Offense against the judicial process

In United States criminal procedure terminology, a process crime is an offense against the judicial process. These crimes include failure to appear, false statements, obstruction of justice, contempt of court and perjury.

Process crimes are sometimes a basis for a "pretextual prosecution", in which prosecutors bring process crime charges against a defendant in order to punish them for another crime for which a conviction is more difficult to obtain.

==Definition==
Process crimes are the offenses that "interfere with the procedures and administration of justice". They are prosecuted because they are considered to harm the public interest in the functioning and integrity of the judicial system.

There is a broad range of process crimes, covered in the U.S. by a variety of federal and state laws. The five "archetypal" process charges are failure to appear, false statements, obstruction of justice, contempt of court and perjury. Persons who do not cooperate with an arrest may be charged with such process crimes as resisting arrest, flight to elude arrest or battery on police officers.

In U.S. legal literature, prosecutions for process crimes are covered largely as a phenomenon of federal criminal law. But they are also frequently prosecuted in state courts.

==Pretextual prosecutions==
Process crimes lend themselves to being prosecuted regardless of the actual harm done to the furtherance of justice.
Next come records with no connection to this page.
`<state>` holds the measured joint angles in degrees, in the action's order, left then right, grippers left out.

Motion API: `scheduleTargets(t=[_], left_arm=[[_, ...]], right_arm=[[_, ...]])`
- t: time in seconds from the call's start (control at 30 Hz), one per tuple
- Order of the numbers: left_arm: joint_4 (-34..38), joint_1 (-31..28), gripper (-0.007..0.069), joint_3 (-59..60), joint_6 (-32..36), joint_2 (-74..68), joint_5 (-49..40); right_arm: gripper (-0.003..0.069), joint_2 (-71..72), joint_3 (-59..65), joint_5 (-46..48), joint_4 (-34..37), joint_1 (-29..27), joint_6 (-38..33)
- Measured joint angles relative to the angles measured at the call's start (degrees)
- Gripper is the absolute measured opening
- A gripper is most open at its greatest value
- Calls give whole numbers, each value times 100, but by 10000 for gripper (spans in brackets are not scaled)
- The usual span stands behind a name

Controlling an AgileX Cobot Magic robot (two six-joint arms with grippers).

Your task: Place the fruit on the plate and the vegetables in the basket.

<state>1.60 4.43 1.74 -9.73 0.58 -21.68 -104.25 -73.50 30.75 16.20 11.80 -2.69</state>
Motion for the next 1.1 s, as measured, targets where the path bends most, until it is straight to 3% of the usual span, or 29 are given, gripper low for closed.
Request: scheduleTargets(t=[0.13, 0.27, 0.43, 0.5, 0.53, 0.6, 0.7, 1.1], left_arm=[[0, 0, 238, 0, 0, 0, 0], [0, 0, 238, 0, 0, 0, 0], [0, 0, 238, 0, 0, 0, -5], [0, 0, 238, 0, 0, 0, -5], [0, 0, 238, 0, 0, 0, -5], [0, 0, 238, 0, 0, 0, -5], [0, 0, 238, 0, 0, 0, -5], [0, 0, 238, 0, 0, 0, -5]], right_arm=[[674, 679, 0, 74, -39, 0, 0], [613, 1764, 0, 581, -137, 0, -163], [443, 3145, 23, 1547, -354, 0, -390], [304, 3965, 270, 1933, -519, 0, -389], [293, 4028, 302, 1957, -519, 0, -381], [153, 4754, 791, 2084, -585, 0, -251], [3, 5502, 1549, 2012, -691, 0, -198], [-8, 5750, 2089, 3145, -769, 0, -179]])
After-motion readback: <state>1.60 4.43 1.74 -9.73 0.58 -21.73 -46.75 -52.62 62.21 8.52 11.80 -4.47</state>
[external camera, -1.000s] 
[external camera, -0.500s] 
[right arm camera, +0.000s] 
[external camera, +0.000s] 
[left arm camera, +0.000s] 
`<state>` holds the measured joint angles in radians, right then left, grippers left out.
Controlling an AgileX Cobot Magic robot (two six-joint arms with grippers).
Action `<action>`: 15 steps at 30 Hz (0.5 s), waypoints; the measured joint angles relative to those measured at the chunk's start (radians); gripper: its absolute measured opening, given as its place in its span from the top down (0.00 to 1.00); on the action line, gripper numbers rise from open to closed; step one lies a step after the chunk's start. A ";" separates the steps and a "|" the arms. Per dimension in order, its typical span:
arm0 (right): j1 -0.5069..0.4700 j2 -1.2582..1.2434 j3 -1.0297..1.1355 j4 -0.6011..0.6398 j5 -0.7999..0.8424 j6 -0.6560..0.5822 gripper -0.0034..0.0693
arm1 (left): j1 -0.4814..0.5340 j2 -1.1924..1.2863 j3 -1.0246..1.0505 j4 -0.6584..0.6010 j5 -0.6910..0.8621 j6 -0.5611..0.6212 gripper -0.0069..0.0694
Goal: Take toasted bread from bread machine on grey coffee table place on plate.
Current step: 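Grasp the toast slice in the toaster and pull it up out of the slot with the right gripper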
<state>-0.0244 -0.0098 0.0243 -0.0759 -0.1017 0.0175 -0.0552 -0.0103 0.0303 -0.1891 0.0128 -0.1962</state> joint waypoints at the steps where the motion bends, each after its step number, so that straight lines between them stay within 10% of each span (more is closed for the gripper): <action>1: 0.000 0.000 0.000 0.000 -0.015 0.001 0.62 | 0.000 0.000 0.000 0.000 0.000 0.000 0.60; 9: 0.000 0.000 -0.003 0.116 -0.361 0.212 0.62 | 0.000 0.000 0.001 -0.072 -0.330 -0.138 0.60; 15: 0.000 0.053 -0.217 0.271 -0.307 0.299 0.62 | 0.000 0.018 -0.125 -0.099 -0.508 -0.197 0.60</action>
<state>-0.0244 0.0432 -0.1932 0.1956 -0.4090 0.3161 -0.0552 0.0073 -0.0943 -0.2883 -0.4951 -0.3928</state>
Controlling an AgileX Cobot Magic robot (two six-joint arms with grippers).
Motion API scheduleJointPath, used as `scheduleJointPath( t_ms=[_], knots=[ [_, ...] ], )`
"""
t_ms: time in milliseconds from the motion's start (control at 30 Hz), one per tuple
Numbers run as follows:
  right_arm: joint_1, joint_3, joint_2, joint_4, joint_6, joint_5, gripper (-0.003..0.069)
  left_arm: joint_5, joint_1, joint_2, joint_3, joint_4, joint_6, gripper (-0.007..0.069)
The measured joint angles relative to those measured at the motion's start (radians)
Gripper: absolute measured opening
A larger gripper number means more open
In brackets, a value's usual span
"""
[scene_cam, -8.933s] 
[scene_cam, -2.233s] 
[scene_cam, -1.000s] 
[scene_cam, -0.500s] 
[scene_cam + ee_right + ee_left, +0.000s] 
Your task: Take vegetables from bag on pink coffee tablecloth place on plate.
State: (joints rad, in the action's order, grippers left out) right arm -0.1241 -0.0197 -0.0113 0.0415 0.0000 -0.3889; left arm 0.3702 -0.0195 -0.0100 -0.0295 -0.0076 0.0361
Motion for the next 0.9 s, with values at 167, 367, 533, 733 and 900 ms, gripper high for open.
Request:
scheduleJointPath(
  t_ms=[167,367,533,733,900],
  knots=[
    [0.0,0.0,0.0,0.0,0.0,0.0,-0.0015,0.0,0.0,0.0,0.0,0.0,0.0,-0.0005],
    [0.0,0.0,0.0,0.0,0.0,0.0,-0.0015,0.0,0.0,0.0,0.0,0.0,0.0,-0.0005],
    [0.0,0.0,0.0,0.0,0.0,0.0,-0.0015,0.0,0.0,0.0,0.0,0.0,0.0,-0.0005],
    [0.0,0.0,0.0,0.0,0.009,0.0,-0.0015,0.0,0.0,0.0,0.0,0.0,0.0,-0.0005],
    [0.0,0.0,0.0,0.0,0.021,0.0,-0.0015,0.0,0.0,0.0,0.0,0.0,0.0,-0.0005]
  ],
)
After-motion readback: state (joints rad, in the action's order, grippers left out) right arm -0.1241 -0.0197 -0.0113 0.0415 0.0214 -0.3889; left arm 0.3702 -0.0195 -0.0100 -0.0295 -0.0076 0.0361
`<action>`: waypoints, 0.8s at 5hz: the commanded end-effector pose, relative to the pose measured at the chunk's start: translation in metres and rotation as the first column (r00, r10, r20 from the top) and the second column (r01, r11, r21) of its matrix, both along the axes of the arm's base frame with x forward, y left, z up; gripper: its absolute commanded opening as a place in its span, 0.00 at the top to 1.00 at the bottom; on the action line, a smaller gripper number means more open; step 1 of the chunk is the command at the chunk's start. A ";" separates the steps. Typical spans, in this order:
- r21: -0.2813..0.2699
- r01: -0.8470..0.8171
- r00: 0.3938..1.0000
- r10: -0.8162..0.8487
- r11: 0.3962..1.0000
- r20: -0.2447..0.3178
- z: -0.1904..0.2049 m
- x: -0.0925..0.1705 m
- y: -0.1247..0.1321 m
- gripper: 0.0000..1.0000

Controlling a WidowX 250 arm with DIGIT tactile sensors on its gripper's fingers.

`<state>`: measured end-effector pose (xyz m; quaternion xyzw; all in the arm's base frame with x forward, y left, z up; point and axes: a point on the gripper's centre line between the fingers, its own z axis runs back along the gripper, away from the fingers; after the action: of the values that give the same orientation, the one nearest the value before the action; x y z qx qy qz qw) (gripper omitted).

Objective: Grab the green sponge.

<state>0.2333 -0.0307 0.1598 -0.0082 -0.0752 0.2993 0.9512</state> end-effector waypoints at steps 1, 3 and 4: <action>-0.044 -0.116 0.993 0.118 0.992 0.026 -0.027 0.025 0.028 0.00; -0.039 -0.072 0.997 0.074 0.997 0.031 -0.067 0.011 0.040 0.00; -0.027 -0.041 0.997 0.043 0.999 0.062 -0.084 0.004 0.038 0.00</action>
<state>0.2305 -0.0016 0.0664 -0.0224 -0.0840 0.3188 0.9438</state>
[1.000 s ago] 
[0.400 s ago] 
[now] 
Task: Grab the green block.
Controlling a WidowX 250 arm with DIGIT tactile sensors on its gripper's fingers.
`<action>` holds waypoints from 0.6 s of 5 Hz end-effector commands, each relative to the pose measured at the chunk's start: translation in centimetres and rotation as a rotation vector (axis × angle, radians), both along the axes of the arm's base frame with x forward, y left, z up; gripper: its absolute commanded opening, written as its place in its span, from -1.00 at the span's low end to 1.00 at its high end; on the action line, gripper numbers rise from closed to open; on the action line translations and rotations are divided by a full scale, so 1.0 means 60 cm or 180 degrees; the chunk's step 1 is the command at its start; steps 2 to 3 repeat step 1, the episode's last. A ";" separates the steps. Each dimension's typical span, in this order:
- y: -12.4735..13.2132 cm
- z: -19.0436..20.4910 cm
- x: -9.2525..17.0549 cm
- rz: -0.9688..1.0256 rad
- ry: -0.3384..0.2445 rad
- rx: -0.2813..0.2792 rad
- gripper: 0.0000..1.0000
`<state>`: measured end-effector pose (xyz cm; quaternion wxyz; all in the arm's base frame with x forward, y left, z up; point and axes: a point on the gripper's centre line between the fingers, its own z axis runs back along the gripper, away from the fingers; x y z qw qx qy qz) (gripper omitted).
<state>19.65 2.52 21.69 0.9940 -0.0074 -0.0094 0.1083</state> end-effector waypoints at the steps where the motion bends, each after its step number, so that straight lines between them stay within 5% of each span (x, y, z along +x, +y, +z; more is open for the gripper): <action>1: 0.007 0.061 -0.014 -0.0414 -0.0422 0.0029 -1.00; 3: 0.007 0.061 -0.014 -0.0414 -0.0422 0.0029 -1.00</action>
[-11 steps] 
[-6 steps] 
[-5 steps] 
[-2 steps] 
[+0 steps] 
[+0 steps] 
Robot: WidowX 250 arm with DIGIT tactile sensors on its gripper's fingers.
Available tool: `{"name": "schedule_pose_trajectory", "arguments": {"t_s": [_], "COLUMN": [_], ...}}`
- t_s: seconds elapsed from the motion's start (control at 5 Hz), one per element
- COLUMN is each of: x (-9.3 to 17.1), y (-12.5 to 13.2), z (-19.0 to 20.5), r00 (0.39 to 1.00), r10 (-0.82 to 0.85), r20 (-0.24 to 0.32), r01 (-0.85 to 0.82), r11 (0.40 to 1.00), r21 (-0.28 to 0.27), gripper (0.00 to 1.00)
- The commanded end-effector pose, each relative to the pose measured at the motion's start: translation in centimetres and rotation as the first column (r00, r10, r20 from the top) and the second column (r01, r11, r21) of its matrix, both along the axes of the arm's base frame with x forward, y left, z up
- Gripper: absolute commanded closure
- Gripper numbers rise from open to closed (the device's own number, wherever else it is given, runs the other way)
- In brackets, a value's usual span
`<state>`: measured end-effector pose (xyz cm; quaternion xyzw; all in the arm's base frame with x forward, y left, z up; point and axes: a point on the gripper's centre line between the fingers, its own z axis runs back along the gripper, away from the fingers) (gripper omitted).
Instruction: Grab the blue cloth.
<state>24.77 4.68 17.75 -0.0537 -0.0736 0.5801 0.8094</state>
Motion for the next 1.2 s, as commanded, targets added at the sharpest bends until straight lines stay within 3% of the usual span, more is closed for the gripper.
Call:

They are therefore frequently a basis for "pretextual prosecutions", a prosecutorial tactic in which "prosecutors target defendants based on suspicion of one crime but prosecute them for another". The classic example is the pretextual prosecution of the gangster Al Capone for tax evasion rather than for his many other crimes in 1931.

To prosecutors, process crimes are particularly suitable for such purposes because they "carry a strong veneer of legitimacy" (i.e., most people agree that lying in court should be punishable), because they carry significant penalties, and because the prosecution is able to help produce these crimes. For instance, prosecutors can set up situations such as grand jury hearings or discovery requests in which process crimes – lies and omissions – tend to frequently occur. Process crimes also tend to be easier to prove than other crimes, and they often do not present a statute of limitations problem because they can arise late in the investigation of another crime that is more difficult to prove.

Examples in which process crimes are used for pretextual prosecutions include using "dissuading a witness" charges to sanction domestic abusers, or contempt charges for violating court orders to stay away from a place or person to punish suspected street criminals. On occasion, prosecutors may even go beyond a pretextual prosecution (through which they seek to sanction a real, if perhaps unprovable, offense) and use process crime charges merely to punish a defendant for their perceived obstinacy or insubordination.